26.   Within 30 days of the date of this order, I order Ms. Fernandes to pay Ms. Tidy a total of $5,205.39, broken down as follows:

a.    $5,000 in debt,

b.    $30.39 in pre-judgment COIA interest, and

c.    $175 in CRT fees.

27.   Ms. Tidy is entitled to post-judgment interest, as applicable.

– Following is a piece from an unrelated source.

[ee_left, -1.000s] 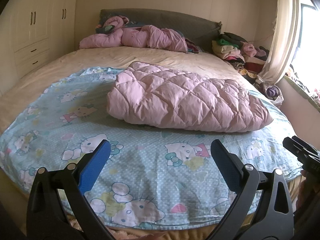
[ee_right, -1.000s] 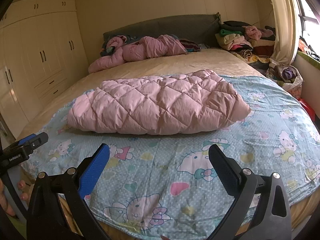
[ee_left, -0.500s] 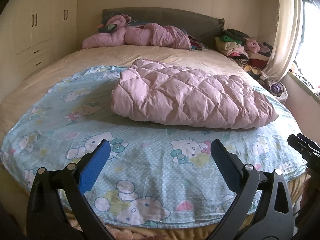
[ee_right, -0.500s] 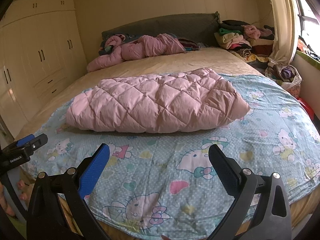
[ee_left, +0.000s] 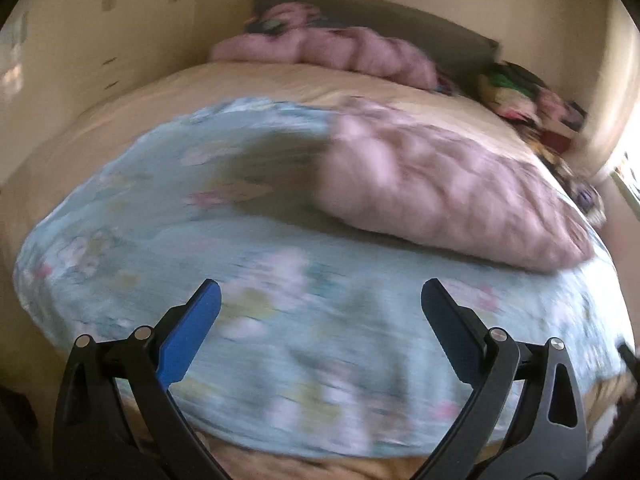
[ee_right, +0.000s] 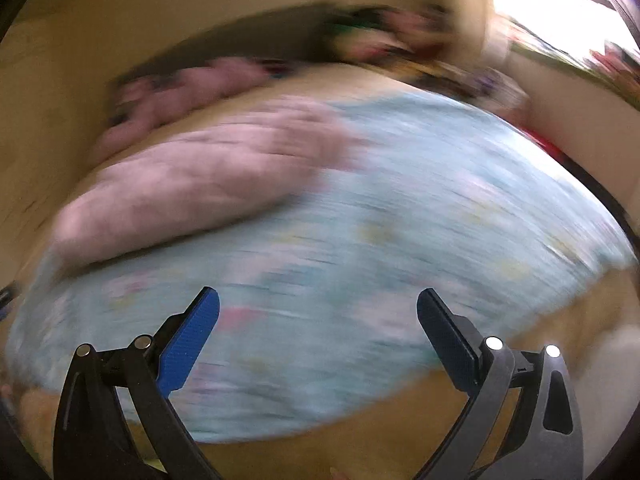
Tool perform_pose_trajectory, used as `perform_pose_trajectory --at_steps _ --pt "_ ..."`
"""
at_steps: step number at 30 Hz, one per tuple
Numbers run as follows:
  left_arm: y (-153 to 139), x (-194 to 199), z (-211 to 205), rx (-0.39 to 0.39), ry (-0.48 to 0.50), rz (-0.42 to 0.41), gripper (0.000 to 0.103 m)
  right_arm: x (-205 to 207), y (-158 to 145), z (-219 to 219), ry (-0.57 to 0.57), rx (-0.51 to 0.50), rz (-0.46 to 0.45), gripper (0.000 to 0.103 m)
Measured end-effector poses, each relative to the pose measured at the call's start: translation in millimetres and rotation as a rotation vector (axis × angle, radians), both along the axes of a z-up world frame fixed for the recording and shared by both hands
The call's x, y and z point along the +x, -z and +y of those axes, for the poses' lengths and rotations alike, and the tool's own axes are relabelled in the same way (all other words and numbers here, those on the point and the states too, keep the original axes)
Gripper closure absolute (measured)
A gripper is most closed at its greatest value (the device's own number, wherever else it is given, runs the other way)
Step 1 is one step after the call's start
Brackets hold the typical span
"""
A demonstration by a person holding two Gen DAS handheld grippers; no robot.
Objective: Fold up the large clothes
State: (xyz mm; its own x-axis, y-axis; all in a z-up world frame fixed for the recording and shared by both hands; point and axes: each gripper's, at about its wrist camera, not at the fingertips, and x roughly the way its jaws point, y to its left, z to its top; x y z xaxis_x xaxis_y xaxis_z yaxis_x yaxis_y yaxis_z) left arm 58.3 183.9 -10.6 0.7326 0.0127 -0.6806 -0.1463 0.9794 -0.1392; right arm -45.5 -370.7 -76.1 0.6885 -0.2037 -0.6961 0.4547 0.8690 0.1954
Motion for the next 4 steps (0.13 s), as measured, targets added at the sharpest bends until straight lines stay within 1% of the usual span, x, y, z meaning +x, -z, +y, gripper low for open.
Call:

28.   Under section 48 of the CRTA, the CRT will not provide the parties with the Order giving final effect to this decision until the time for making a notice of objection under section 56.1(2) has expired and no notice of objection has been made. The time for filing a notice of objection is 28 days after the party receives notice of the CRT’s final decision. The Province of British Columbia has enacted a provision under the COVID-19 Related Measures Act which says that statutory decision makers, like the CRT, may waive, extend or suspend mandatory time periods. This provision is expected to be in effect until 90 days after the state of emergency declared on March 18, 2020 ends, but the Province may shorten or extend the 90-day timeline at any time. A party should contact the CRT as soon as possible if they want to ask the CRT to consider waiving, suspending or extending the mandatory time to file a Notice of Objection to a small claims dispute.


 

29.   Under section 58.1 of the CRTA, a validated copy of the CRT’s order can be enforced through the Provincial Court of British Columbia. A CRT order can only be enforced if it is an approved consent resolution order, or, if no objection has been made and the time for filing a notice of objection has passed. Once filed, a CRT order has the same force and effect as an order of the Provincial Court of British Columbia. 

 

Richard McAndrew, Tribunal Member

 

 You are being directed to the most recent version of the statute which may not be the version considered at the time of the judgment.